- **PROVIDED ENTRIES**
◇ ◇ ◇ ◇ ◇

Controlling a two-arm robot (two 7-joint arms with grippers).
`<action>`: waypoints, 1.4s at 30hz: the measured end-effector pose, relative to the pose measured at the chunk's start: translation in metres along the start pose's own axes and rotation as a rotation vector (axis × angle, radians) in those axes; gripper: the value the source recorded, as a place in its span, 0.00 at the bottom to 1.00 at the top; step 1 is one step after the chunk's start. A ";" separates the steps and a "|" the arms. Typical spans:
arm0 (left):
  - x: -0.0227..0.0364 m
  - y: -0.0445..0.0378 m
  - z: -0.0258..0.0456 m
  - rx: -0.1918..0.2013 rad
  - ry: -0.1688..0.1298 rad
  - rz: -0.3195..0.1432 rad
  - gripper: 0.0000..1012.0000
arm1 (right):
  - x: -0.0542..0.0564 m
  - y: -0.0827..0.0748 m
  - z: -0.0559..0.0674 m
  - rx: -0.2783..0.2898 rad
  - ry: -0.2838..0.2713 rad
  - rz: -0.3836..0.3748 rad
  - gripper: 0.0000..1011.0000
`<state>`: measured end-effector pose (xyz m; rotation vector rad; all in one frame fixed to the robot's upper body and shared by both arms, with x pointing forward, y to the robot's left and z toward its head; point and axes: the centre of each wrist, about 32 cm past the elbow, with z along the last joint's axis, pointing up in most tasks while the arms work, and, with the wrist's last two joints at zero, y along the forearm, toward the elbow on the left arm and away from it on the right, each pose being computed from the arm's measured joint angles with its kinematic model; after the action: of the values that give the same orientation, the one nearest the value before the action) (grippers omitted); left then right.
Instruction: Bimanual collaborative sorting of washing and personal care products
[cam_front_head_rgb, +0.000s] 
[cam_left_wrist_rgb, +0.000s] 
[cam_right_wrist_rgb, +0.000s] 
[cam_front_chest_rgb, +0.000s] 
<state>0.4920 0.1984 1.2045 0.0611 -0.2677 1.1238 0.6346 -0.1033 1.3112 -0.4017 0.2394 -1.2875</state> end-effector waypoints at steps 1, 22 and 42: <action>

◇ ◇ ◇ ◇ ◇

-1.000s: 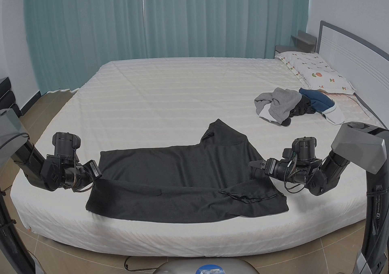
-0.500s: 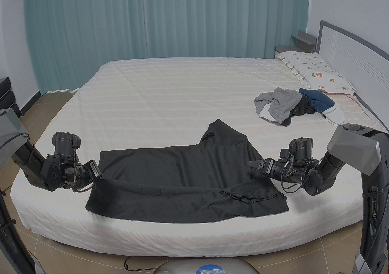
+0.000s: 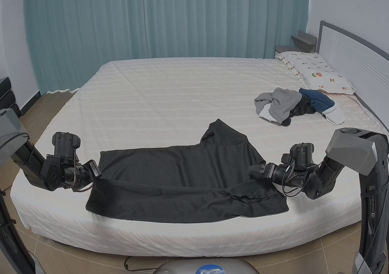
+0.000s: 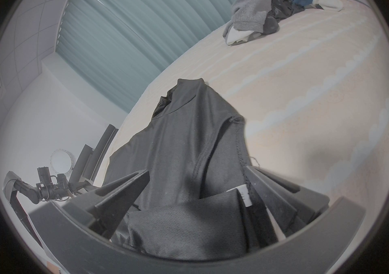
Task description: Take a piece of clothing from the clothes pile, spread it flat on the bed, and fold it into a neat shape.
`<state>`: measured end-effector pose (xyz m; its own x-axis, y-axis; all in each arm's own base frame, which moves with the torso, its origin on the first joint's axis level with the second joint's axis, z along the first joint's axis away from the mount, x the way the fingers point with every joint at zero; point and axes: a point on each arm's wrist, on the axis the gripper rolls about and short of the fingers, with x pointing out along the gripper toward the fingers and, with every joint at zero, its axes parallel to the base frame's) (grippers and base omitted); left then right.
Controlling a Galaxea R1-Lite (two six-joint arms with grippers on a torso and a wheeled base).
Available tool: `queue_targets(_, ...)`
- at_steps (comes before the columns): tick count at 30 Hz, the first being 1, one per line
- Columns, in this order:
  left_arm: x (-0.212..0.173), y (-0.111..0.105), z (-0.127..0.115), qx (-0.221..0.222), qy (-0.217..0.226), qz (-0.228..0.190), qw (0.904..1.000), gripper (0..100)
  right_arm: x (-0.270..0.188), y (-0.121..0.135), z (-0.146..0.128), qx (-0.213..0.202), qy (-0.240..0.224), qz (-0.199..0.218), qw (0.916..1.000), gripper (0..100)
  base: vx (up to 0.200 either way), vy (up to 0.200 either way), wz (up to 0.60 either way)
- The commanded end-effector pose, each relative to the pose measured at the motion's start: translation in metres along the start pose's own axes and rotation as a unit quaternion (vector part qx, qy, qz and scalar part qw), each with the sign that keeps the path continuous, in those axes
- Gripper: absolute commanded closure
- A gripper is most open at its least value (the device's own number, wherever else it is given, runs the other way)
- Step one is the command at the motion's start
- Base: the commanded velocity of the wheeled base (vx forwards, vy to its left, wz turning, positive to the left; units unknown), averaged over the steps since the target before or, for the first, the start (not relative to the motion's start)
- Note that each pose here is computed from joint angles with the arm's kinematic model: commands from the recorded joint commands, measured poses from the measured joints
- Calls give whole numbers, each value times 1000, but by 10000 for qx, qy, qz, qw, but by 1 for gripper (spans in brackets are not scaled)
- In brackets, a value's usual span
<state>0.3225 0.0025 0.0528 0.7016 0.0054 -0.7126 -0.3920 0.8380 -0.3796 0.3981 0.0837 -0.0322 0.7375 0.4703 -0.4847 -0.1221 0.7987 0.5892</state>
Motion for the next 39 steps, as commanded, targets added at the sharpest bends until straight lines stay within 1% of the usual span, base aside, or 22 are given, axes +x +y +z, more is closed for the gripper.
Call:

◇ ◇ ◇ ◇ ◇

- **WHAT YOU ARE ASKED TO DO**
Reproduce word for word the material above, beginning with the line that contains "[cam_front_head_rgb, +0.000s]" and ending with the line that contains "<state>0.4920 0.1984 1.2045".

- **YOUR SOLUTION**
[cam_front_head_rgb, +0.000s] 
[cam_left_wrist_rgb, +0.000s] 
[cam_right_wrist_rgb, +0.000s] 
[cam_front_chest_rgb, +0.000s] 
<state>0.4920 0.1984 1.2045 0.0611 -0.2677 1.1238 0.6346 -0.1033 1.3112 -0.4017 0.2394 -1.2875</state> end-effector waypoints at steps 1, 22 and 42: <action>

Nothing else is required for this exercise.